Un autre élément intéressant porte sur le soutien aux peuples autochtones. Bob Paquin explique que « Indigenous Peoples are another key area for us that we are constantly […] very keen to

reinforce. We need to ensure support to and engagement by our Indigenous communities in international cooperation activity relative to the Arctic. The half of our Northern population is indigenous. Their issues and their concerns are at the forefront for us as the Government and this is something that we should share with other Arctic Sates […]. The Arctic Council includes the presence and participation of the permanent participants. This is not something that we should be reinforcing with other Arctic States but something that we should reinforce with some non-Arctic States. Most of them get it. It is certainly part of their rhetoric and certainly part of their policies in terms of looking at where they think they need to be aware to articulating for activity and engagement.
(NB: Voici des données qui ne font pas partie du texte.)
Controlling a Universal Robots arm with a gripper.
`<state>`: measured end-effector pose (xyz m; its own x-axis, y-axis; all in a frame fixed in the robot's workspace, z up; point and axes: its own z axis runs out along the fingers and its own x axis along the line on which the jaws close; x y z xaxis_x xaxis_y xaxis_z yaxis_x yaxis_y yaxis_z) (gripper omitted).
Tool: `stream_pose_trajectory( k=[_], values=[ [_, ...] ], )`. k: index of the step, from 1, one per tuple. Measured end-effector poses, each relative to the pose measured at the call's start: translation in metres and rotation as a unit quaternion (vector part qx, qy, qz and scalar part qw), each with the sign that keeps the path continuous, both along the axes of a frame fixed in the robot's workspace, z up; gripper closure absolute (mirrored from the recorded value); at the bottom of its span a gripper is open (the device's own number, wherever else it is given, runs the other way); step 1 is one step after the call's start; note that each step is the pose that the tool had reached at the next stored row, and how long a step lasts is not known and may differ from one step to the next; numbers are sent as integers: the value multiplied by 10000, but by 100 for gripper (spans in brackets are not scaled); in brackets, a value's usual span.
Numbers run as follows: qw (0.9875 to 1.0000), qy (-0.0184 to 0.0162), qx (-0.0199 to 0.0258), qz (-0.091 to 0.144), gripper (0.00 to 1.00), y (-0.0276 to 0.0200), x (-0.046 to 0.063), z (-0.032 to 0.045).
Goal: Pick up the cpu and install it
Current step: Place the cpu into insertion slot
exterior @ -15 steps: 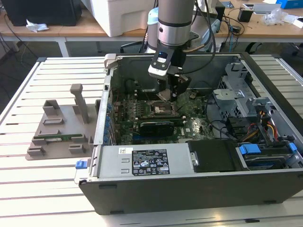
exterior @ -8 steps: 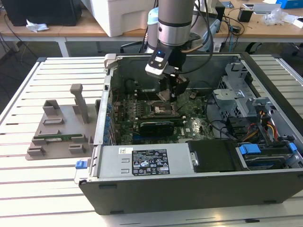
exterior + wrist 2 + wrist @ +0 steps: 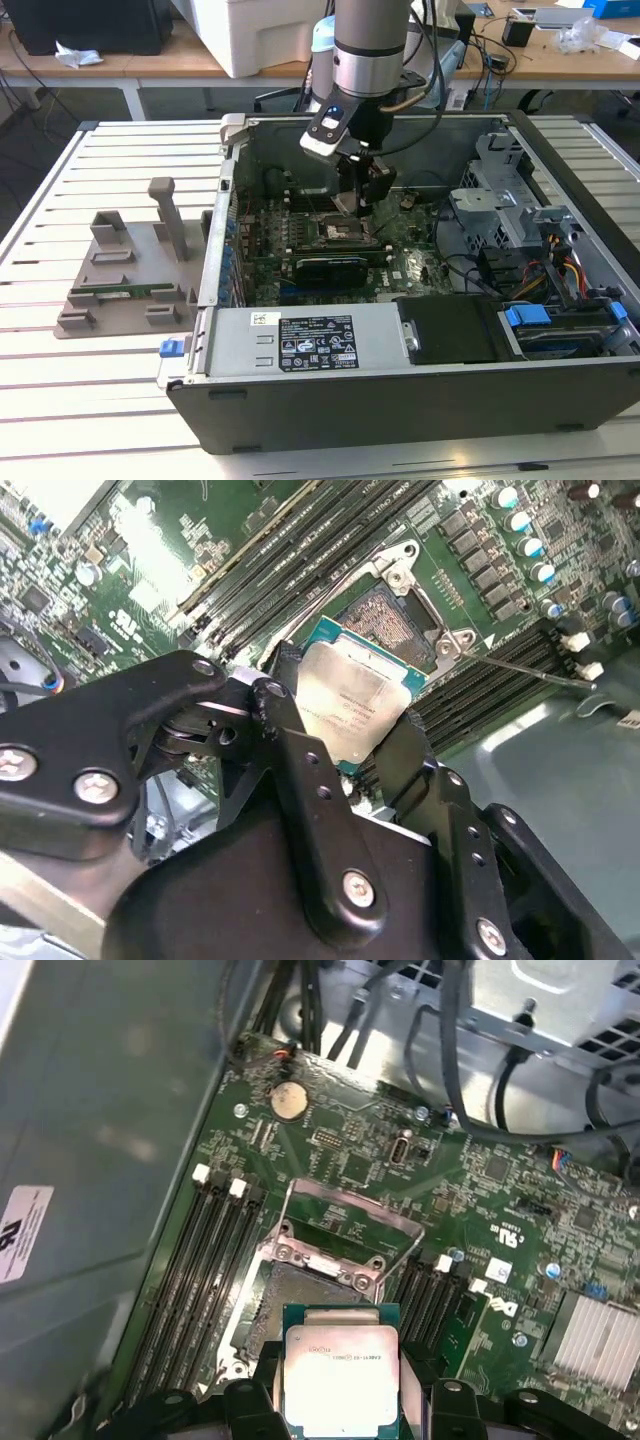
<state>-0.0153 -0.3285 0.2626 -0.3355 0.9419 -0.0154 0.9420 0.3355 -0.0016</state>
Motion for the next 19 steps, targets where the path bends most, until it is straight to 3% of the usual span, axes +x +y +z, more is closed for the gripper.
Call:
stream_pose_trajectory(
  k=[5,12,13,15,19],
  values=[
    [9994,0,-18,-356,45,0,2,0],
    [9970,0,-46,-767,45,0,5,-1],
    [9966,-1,-51,-828,45,0,6,-1],
    [9941,-1,-71,-1078,45,0,8,-1],
    [9909,0,-82,-1341,45,0,10,-1]
  ],
)
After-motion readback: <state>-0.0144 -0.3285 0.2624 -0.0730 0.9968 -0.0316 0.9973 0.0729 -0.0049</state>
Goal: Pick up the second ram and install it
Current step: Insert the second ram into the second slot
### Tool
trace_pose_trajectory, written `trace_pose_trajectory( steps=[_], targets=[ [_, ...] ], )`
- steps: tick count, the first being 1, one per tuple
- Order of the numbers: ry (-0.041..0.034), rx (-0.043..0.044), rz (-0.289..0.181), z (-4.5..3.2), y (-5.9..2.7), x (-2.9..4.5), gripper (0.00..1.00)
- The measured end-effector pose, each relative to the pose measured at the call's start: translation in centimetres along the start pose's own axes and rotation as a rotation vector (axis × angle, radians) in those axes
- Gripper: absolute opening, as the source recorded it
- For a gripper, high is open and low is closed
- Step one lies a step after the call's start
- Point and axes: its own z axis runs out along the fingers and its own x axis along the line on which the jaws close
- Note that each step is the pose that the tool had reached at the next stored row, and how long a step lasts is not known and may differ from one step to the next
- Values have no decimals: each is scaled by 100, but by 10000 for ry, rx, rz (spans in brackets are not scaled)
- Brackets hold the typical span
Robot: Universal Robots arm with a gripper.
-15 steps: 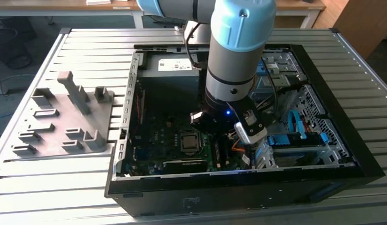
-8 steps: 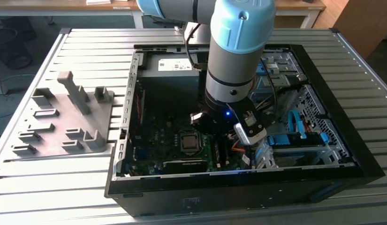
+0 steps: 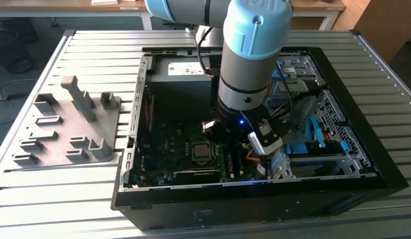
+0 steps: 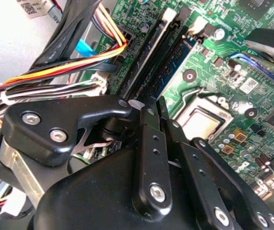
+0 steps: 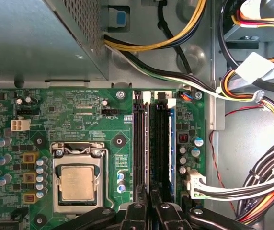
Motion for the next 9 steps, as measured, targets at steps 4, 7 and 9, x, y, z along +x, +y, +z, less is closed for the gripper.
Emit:
trace_pose_trajectory(
  steps=[4, 7, 9],
  targets=[
    [1, 3, 0, 18, -1, 0, 14],
    [0, -2, 0, 26, 0, 0, 14],
    [-1, -1, 0, 26, 0, 0, 14]
  ],
)
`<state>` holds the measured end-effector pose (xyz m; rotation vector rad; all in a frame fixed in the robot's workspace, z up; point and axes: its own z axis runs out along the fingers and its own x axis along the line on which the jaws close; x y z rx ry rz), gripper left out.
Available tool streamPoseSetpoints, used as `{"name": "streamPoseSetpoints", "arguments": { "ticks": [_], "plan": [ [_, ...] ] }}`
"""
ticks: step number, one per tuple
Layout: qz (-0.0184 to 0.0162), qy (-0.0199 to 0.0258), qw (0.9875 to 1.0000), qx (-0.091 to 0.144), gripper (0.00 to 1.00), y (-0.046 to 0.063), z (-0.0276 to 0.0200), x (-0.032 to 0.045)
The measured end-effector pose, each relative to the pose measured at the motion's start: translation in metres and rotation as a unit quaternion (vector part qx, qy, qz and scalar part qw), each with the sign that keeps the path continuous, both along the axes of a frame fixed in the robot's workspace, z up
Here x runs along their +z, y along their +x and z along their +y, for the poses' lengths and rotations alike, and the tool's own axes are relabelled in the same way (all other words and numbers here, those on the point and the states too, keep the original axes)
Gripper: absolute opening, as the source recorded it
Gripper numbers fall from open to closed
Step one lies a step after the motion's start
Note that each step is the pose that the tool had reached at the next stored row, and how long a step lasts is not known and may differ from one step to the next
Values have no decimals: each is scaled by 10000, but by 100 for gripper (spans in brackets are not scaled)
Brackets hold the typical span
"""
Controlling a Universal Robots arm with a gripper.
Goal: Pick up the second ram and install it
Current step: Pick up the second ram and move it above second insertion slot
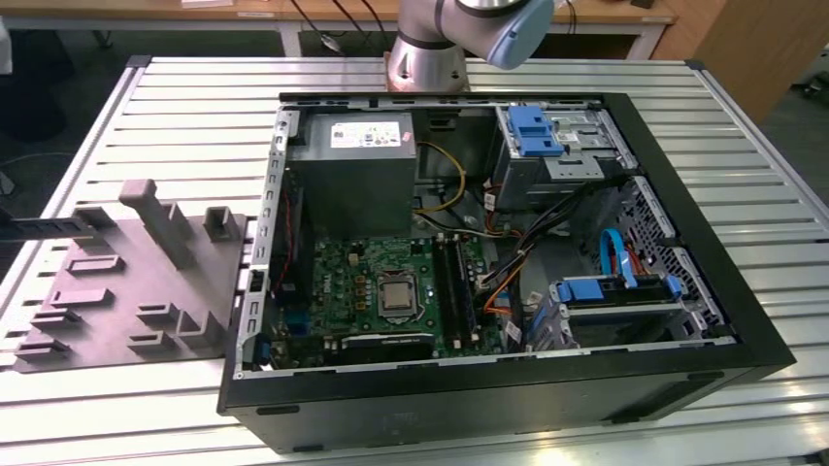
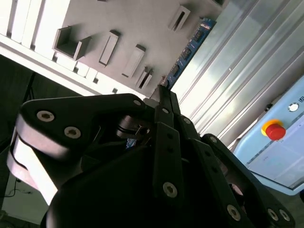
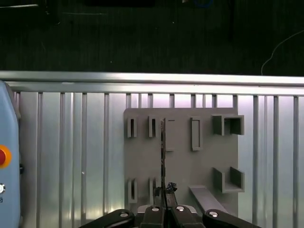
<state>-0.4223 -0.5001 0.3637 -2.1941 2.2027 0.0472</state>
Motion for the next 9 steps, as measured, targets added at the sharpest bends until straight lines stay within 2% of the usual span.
{"name": "streamPoseSetpoints", "arguments": {
  "ticks": [9],
  "plan": [
    [0, 0, 10000, 0, 11, 0, 0, 403]
  ]
}}
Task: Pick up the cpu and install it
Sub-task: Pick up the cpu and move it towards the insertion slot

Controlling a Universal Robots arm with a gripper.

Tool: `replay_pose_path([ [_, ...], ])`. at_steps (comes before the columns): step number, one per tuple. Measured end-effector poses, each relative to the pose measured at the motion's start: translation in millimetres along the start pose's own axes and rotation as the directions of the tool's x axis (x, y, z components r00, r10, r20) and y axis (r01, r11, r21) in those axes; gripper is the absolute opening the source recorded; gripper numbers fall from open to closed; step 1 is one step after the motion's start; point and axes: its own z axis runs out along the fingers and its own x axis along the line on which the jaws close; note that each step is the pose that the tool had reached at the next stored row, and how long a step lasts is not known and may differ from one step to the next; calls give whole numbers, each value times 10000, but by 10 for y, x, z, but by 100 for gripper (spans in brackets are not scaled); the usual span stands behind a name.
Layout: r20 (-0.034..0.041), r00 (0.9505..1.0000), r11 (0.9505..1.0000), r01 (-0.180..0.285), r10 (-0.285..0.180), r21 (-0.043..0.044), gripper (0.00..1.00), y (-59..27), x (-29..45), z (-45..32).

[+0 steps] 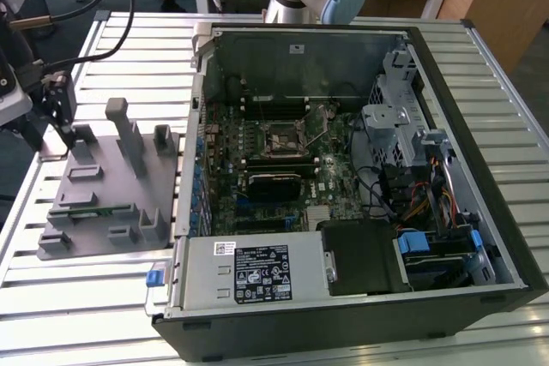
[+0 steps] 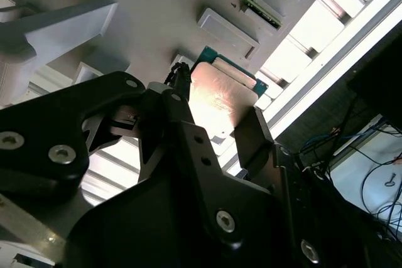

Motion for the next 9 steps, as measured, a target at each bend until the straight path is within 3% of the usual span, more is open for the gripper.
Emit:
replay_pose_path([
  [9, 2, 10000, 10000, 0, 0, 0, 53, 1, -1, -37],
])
But it is something we feel we need to reinforce. »325 Le respect des droits des peuples autochtones est noté par la majorité des représentants des Etats européens. « Netherland is also one of the few countries in the world to have signed and ratified the ILO

convention on Indigenous People’s Rights. »326

Un dernier élément qui différencie ces Etats européens est le poids du soutien envers l’Union européenne, qui tout en étant un acteur unique dans la coopération arctique et ayant une présence non négligeable, n’est pas membre du Conseil de l’Arctique. Le rôle grandissant de l’Union européenne dans les affaires arctiques est noté par tous les gouvernements de ses Etats membres.